Mr C Attridge for the 2nd Plaintiff

The DPP for the Defendant

Mr M Douglas for the Attorney General

JUDGMENT of Ground, CJ

Introduction

The plaintiffs in the civil action are themselves defendants in the criminal matter. According to their brief Statement of Facts in support of the relief claimed in the Originating Summons, the plaintiffs were charged in the Magistrates Court on 20th December 2004 with various conspiracies. The papers were served on them and eventually1 2005 they elected a long form preliminary inquiry which was set down for 28th and 29th March 2005. However, before that could be heard, on 24th February 2005 the plaintiffs were informed that a judge had consented to the preferment of a voluntary bill against them. The file shows that such consent was given by Greaves J on 22nd February, and that the indictment was signed by the Registrar on the 25th February. On 1st March the plaintiffs appeared and were arraigned on that indictment, on which occasion they were not required to plead on the basis that a motion to quash the indictment was to be made.

This matter came before me on:

(i) the plaintiffs' Originating Summons of 19th April 2005 for a stay of the criminal prosecution and for declarations –

(a) that the statutory provisions which govern the process by which a voluntary bill of indictment is preferred before the Supreme Court are unconstitutional; and

(b) that the manner in which the DPP has preferred the voluntary bill of indictment in this matter is unconstitutional.

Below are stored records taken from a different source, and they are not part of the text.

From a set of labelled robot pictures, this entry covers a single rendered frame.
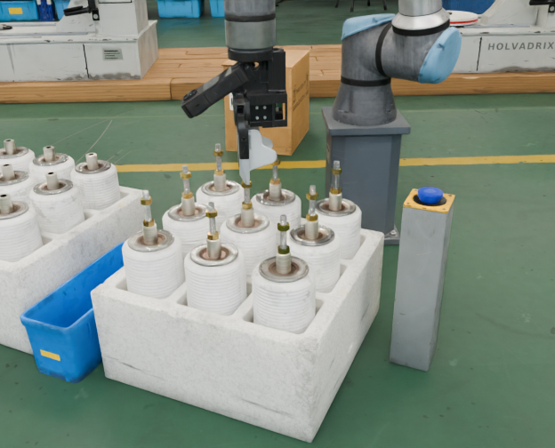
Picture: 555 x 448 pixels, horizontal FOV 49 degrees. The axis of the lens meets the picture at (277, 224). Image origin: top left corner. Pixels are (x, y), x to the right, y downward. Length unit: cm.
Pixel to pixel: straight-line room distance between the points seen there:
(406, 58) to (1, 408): 100
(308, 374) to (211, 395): 19
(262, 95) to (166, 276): 33
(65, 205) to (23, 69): 185
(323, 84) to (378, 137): 142
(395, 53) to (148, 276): 70
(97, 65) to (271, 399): 222
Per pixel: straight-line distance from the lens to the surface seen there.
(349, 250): 110
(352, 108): 140
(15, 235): 118
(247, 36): 91
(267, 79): 95
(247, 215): 102
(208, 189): 118
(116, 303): 101
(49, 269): 120
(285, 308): 89
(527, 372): 118
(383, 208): 148
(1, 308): 122
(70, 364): 112
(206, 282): 92
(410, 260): 101
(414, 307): 106
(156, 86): 284
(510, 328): 128
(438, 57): 129
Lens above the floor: 71
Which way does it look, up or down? 26 degrees down
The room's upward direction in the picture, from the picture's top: 1 degrees counter-clockwise
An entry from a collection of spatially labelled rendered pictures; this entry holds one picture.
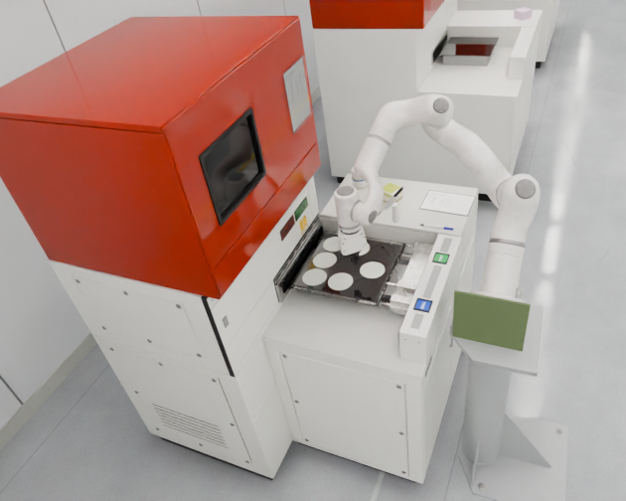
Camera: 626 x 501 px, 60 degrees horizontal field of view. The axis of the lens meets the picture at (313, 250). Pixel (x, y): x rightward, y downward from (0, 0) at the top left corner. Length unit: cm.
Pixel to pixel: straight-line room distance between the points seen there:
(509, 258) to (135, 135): 123
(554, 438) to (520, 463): 21
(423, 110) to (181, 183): 88
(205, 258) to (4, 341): 178
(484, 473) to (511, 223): 122
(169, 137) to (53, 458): 217
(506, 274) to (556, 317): 142
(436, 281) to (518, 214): 38
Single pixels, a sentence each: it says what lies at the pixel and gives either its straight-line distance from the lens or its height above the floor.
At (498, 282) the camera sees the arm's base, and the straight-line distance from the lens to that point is 191.
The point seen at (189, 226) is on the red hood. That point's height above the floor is 151.
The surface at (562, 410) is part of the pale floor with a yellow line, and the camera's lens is 293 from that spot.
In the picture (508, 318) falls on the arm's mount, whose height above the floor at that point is 97.
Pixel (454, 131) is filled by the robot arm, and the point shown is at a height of 141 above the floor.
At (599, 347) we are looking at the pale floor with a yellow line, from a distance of 322.
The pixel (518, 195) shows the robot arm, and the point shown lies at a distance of 189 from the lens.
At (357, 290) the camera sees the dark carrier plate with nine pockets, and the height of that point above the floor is 90.
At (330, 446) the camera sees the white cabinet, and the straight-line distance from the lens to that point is 259.
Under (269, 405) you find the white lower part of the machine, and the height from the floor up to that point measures 47.
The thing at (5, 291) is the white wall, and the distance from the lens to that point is 313.
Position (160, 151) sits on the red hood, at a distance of 143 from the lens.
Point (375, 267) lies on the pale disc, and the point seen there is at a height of 90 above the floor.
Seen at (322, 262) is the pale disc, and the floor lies 90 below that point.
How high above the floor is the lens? 236
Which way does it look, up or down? 39 degrees down
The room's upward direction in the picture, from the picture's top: 10 degrees counter-clockwise
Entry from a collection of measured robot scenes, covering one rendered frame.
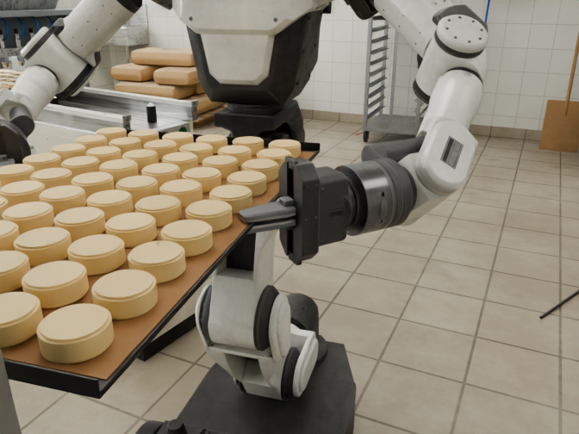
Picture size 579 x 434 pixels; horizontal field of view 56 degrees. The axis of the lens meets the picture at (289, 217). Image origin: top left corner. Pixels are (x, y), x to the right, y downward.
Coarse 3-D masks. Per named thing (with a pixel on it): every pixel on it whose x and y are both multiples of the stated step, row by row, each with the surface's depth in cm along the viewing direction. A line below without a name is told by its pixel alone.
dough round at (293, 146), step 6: (270, 144) 83; (276, 144) 83; (282, 144) 83; (288, 144) 83; (294, 144) 83; (300, 144) 84; (288, 150) 82; (294, 150) 82; (300, 150) 83; (294, 156) 82
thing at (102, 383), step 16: (304, 144) 87; (320, 144) 87; (240, 240) 56; (224, 256) 52; (208, 272) 49; (192, 288) 46; (16, 368) 35; (32, 368) 35; (48, 384) 35; (64, 384) 34; (80, 384) 34; (96, 384) 34; (112, 384) 35
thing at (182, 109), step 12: (72, 96) 214; (84, 96) 210; (96, 96) 206; (108, 96) 202; (120, 96) 198; (132, 96) 194; (144, 96) 191; (156, 96) 191; (120, 108) 200; (132, 108) 197; (144, 108) 193; (156, 108) 190; (168, 108) 186; (180, 108) 183; (192, 108) 181; (192, 120) 182
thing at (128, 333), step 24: (240, 168) 78; (216, 240) 55; (192, 264) 50; (168, 288) 46; (48, 312) 43; (168, 312) 43; (120, 336) 40; (144, 336) 40; (24, 360) 37; (96, 360) 37; (120, 360) 37
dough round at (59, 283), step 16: (32, 272) 45; (48, 272) 45; (64, 272) 45; (80, 272) 45; (32, 288) 43; (48, 288) 43; (64, 288) 43; (80, 288) 44; (48, 304) 43; (64, 304) 44
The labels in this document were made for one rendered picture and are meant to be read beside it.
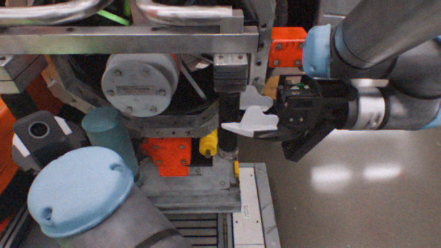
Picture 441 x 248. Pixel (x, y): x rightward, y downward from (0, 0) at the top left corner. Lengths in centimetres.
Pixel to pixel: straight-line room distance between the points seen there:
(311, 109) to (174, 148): 49
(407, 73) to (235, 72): 24
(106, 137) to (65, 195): 43
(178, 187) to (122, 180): 88
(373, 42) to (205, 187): 89
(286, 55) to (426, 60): 28
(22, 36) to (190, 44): 23
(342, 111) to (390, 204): 111
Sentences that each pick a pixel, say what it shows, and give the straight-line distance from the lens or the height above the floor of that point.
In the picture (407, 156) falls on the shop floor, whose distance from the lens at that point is 183.
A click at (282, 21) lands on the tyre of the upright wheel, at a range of 69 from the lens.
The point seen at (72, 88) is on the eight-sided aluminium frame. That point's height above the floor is 75.
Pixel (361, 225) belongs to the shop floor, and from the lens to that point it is 141.
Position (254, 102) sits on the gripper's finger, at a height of 85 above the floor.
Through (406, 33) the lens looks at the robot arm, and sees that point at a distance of 29.
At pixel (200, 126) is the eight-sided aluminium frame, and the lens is 74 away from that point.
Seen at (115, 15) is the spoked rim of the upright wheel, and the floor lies 90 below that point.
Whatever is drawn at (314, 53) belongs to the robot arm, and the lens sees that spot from 39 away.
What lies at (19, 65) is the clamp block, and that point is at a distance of 49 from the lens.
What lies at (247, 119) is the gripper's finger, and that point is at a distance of 41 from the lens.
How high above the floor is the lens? 113
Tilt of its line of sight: 42 degrees down
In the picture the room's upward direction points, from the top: straight up

(ii) A Notice of Motion of 1st April 2005 by the defendants in the criminal proceedings that the indictment be quashed on the grounds that:

(a) it is formally defective in that it charges an offence which is not disclosed on the papers placed before the Court; and

(b) that the Court may have been misled in that information which is vital to any determination of a prima facie conspiracy may have been omitted from the file placed before the Court when the Director of Public Prosecutions sought consent for the voluntary bill in question.

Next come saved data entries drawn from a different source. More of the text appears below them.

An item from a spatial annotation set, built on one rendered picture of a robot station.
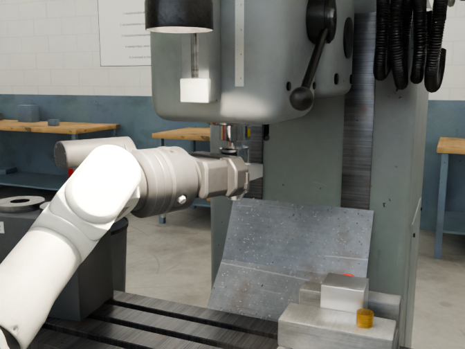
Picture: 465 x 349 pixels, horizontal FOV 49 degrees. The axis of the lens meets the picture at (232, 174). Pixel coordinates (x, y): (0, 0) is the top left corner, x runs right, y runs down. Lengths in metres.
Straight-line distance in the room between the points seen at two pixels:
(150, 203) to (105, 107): 5.54
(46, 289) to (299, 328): 0.34
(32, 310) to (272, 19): 0.42
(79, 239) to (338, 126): 0.68
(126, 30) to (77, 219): 5.48
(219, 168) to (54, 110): 6.01
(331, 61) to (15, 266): 0.55
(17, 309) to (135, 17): 5.51
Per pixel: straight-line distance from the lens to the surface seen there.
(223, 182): 0.70
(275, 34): 0.65
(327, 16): 0.75
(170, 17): 0.53
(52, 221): 0.56
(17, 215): 1.01
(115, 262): 2.70
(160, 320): 0.97
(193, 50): 0.65
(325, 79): 0.82
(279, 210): 1.15
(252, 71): 0.65
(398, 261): 1.14
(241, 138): 0.74
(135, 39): 5.93
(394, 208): 1.11
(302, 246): 1.12
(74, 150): 0.63
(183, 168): 0.66
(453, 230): 4.31
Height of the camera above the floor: 1.37
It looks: 10 degrees down
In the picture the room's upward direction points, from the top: straight up
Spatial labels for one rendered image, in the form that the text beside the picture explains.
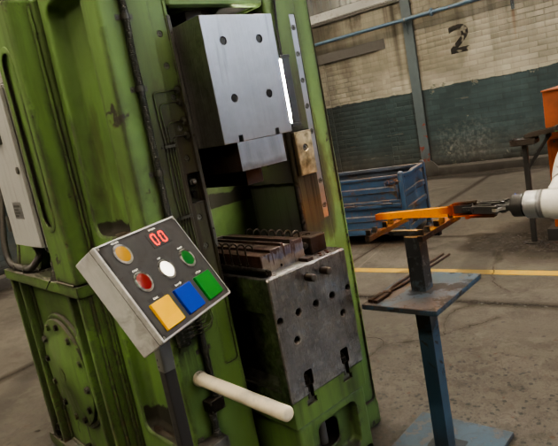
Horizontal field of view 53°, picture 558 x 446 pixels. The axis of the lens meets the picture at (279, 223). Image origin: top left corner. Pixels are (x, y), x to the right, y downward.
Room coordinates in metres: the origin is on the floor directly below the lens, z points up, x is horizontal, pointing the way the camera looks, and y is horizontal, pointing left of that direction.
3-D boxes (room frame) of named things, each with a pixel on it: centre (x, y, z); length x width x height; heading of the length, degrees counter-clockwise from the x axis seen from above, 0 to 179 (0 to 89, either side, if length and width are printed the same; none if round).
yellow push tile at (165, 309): (1.30, 0.31, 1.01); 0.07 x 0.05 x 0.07; 155
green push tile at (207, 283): (1.48, 0.23, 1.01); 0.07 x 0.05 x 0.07; 155
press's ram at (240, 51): (2.06, 0.11, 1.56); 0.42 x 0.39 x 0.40; 40
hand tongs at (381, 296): (2.17, -0.50, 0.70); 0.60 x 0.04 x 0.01; 135
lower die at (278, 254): (2.03, 0.14, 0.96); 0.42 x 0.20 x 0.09; 40
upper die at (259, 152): (2.03, 0.14, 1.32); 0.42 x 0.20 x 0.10; 40
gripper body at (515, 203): (1.77, -0.75, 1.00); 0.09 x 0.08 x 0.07; 47

The matter first came before me on 27th April, when the DPP submitted that, as the Originating Summons sought to attack legislation, the Attorney General should be given notice and, if he wished, be heard. I acceded to that, and ordered service on the Attorney General. However, I considered it important that the matter proceed quickly because it concerned (i) a Constitutional issue; and (ii) a criminal matter, in which the plaintiffs were in custody, and were refusing to plead until their various challenges to the indictment had been considered.

The matter was then listed for hearing on 6th May, when it proceeded, the Attorney General being represented. On that date I rejected a preliminary point taken by counsel on behalf of the Attorney General that the Originating Summons in the civil matter was not supported by an affidavit. The point was technically valid, but I thought it a poor one when all the material facts were within the knowledge of the prosecutor, and indeed were effectively admitted in an affidavit of 5th May filed on behalf of the DPP.

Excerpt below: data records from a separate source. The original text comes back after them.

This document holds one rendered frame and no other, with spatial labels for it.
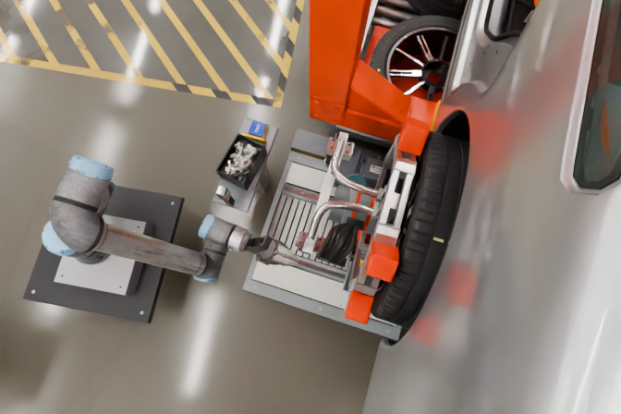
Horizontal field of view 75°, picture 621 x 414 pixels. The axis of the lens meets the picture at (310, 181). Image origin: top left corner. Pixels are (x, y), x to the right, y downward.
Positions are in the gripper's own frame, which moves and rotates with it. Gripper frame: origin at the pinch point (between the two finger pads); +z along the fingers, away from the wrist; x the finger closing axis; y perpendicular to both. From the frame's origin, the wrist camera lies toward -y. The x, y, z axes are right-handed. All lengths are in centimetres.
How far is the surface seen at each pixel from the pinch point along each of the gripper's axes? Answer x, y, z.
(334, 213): -14.8, -18.3, 6.5
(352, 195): -21.4, -22.3, 9.8
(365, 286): 6.5, -23.3, 22.6
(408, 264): 1.9, -40.2, 29.0
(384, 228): -5.5, -40.3, 20.0
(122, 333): 41, 93, -69
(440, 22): -140, -10, 23
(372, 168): -61, 18, 18
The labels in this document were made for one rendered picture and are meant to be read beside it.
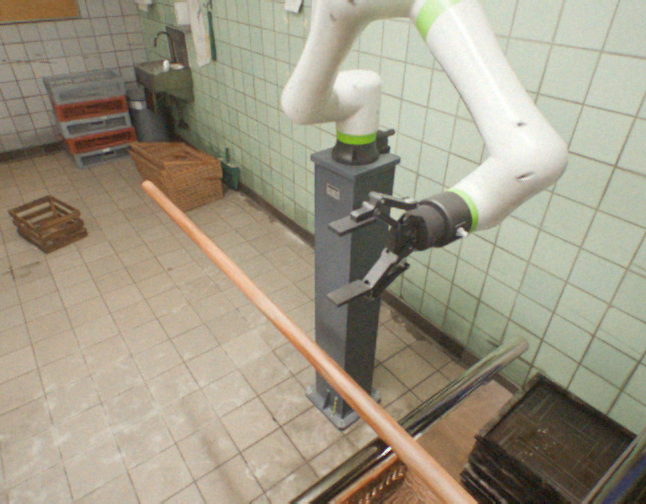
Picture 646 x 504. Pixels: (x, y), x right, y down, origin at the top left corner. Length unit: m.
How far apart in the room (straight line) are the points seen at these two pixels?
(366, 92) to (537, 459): 0.99
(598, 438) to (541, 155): 0.73
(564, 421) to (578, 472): 0.13
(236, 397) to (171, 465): 0.39
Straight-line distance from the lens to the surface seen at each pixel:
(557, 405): 1.29
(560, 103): 1.70
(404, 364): 2.33
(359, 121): 1.30
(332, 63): 1.06
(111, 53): 5.27
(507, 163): 0.78
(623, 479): 0.40
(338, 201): 1.38
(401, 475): 1.27
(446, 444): 1.40
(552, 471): 1.17
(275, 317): 0.78
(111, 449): 2.20
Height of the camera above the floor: 1.73
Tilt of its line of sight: 35 degrees down
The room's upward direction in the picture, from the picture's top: straight up

More substantially, it was objected by the DPP at the outset that I did not have jurisdiction to hear any of these matters, either on the Constitutional application or on the application to quash the indictment. It was said that a Judge had no jurisdiction to review the decision of another Judge of co-ordinate jurisdiction. However, I did not rule on the point at the outset, as it was not immediately clear that that was what I was being asked to do. Having heard full argument I came to the decision that it was proper for me to hear the Constitutional challenge to the legislation itself, as that did not involve a review of the decision of a fellow judge. Even then I thought that the point was finely balanced, but as the Supreme Court has original jurisdiction in Constitutional matters, I came down on the side of entertaining the application.

However, I thought the second limb of the Constitutional challenge (that the manner in which the DPP had preferred the voluntary bill was unconstitutional) was really a veiled attack on the way the Judge determined to handle the matter – for it was always open to him to order service of the defendants. I consider that it is a fundamental principle that one Judge of the Supreme Court cannot sit in appeal from, or review the decisions of, another. Thus Judicial Review does not generally lie against the Supreme Court (see White Book, 1999 ed., note 53/14/26). That principle has been specifically applied to voluntary bills: in R v Raymond[1981] 2 All ER 246 CA at 255 a – b the Court...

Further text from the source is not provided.